EGR Valve Control Schematic:




Exhaust Gas Recirculation (EGR) Flow:




EGR System Components:






EXHAUST FLOW
Exhaust gases are routed to the engine through a corrugated semiflexible feed pipe (EGR valve pipe) which connects the crossover exhaust pipe to the crossover water pump housing.

In the crossover water pump housing, exhaust gases are precisely metered by the PCM controlled EGR Valve, then cooled by engine coolant and finally routed to the front and rear cylinder heads. A potential drawback with EGR is that for certain driving schedules, deposits can accumulate when hot exhaust gases are cooled. The Northstar system uses the crossover water pump housing as a cross-flow heat exchanger to cool exhaust gases in large easily cleaned passages to virtually eliminate any concern with deposit accumulation during the service life of the engine. This is done by having the cooling passage reduce EGR gasses below their deposit forming temperature prior to routing these gasses into cylinder distribution channels.
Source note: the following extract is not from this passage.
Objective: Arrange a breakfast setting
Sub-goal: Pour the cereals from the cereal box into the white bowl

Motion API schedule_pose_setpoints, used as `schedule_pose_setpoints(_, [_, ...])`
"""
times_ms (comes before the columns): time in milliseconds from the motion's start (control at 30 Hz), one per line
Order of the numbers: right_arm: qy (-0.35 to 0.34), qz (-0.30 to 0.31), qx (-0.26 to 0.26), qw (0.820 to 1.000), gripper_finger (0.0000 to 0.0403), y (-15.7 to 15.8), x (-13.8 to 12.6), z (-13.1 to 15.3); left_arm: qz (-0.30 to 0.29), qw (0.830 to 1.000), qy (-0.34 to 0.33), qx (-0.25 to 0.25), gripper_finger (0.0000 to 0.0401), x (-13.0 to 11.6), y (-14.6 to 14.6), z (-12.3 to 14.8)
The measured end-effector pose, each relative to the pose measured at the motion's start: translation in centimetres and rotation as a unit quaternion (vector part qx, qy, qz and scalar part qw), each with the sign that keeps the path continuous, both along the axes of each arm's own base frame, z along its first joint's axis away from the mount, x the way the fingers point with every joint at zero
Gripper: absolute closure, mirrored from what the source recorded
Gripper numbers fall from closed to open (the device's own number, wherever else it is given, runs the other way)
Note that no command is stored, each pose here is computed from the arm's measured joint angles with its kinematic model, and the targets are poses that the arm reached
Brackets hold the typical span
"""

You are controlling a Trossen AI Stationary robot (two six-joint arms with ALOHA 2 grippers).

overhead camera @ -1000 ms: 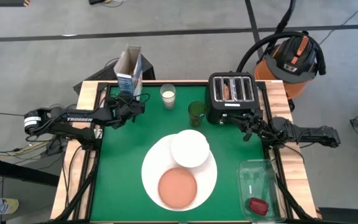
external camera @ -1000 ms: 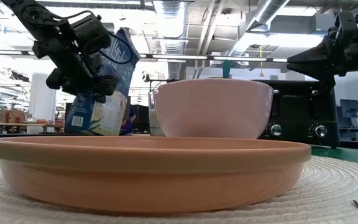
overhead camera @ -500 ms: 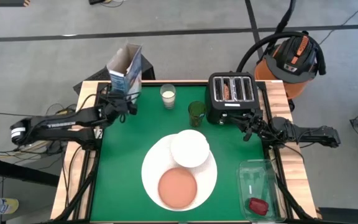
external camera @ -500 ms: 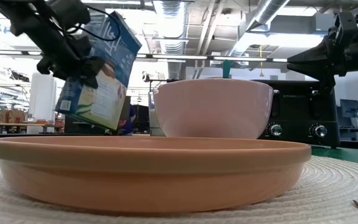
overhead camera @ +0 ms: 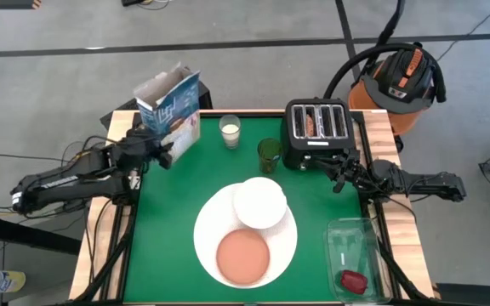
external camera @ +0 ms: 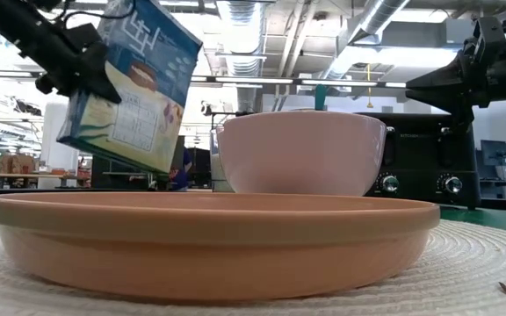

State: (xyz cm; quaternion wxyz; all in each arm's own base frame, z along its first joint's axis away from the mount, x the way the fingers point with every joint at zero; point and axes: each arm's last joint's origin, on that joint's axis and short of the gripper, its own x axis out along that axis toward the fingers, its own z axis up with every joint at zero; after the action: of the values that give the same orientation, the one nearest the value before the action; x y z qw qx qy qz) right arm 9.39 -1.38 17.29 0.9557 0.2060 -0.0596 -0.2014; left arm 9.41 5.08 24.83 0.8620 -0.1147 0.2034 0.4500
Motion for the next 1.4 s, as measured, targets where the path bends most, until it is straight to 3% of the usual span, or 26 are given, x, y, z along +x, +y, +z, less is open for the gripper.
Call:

In each cylinder bank, exhaust gases travel under the intake manifold along an irregularly shaped sandwich passage made up of the aluminum alloy cylinder head and a non-metallic distribution plate. Engine vacuum acts to draw exhaust gases through outlets in the distribution plate where mixing with the incoming fuel/air charges for each cylinder occurs. Although the openings look small, the EGR valve pintle is the flow limiter in this system.

The PCM monitors the following sensors to control the linear EGR valve:
- Coolant Temperature (CT) Sensor
- Throttle Position (TP) Sensor
- Manifold Pressure (MAP)
- Manifold Air Temperature (MAT)
- Throttle Switch (ISC)
- RPM data
- Vehicle Speed Sensor (VSS)

CIRCUIT OPERATION
- Output messages are then sent to the EGR system indicating the proper amount of exhaust gas recirculation necessary to lower combustion temperatures.

- The solenoid assembly is energized by 12 volt current which enters the valve through an electrical connector, then flows through the solenoid assembly to the PCM and creates an electromagnetic field.

- This field causes the armature assembly to be pulled upward, lifting the pintle a variable amount off the base.

- The exhaust gas then flows from the exhaust manifold (through the orifice) to the cylinder distribution channels.

- The height of the pintle is read by the pintle position sensor, and the PCM closes the loop on desired position versus actual position read, changing the pulse width modulated command to the solenoid accordingly, until the actual pintle position equals the desired pintle position. This results in improved accuracy.